Implement remediation strategies with Event-Driven Ansible

Event-Driven Ansible is a powerful extension to Red Hat Ansible Automation Platform that leverages the automation infrastructure to provide the ability to react to change or problems. In short, Event-Driven Ansible can trigger Ansible playbooks (or Ansible Automation Platform’s Job Templates) if a certain event is detected.

In this article, we will provide a series of examples on how to use Event-Driven Ansible to implement several remediation strategies based on activities in the environment. We’ll use Red Hat JBoss Enterprise Application Platform (JBoss EAP), part of Red Hat Runtimes, as a reference implementation.

Environment set up: Podman

To keep it simple and easy to reproduce, we will set up our Ansible controller inside into a Podman container based on the latest Fedora release. As this instance will need to communicate with other instances, we’ll start by creating a network for those containers to coexist:

$ podman network create eda_red_hat_blog

With this network created, we can set up our first container—the instance that we will use as an Ansible control node:

$ podman run -it --name=control_node --rm --network eda_red_hat_blog registry.fedoraproject.org/fedora:latest /bin/bash

Prepare the control node

Once the container is running, Ansible can be installed:

# dnf install ansible-core

The Ansible collection for EAP is provided by Ansible automation hub. In order to use it as a content provider, you’ll need to update the ansible.cfg of your project. For more information, refer to the Ansible automation hub documentation.

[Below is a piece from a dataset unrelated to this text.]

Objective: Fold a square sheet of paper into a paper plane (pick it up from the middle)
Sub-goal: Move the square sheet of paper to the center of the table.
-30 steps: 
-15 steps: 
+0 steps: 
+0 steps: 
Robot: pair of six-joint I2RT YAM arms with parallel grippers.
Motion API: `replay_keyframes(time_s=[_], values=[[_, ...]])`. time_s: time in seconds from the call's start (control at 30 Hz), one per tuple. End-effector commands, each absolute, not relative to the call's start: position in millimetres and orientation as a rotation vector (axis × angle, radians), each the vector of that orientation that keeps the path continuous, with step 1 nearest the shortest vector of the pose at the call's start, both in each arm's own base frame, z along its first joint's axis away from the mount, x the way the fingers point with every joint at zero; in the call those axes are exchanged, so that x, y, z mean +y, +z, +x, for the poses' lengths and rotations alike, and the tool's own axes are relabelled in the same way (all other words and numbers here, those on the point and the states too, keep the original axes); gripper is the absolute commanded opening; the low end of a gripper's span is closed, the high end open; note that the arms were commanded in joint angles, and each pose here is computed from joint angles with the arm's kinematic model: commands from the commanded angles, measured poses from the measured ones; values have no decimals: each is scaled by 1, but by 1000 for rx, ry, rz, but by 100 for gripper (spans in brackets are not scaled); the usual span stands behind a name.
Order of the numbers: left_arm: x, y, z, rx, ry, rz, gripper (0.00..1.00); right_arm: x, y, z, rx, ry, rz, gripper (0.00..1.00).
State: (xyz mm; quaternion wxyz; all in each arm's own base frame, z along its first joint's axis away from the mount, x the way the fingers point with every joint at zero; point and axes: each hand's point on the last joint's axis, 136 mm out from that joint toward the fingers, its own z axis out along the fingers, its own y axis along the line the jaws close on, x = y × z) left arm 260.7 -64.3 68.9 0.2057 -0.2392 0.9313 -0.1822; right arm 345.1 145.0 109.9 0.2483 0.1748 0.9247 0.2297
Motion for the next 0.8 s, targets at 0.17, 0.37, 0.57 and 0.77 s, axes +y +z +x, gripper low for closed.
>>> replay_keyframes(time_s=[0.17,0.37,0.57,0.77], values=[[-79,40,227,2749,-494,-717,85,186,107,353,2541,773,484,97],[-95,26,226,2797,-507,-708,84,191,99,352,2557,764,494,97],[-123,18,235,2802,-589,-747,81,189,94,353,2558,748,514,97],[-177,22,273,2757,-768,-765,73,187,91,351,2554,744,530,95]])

Then, install the necessary Ansible collections: Ansible collection for Event-Driven Ansible and Ansible collection for EAP:

$ ansible-galaxy collection install ansible.eda redhat.eap

Note: Of course, this control node set up is not required if an Ansible Automation Platform is available and is being used. The approach described within this article (using a Podman container and a Fedora distribution) is an easy way to reproduce the demo without such infrastructure at our fingertips.

Target

With the control node set up, a target node needs to be available. We’ll use a UBI9 container to emulate a system running with Red Hat Enterprise Linux (RHEL) 9:

$ podman run --rm -d --network eda_red_hat_blog --systemd=true --privileged=true --name=node registry.access.redhat.com/ubi9/ubi-init:latest

Note that we use the ubi-init image, as this flavor of UBI9 is already preconfigured to run systemd and its services within the container.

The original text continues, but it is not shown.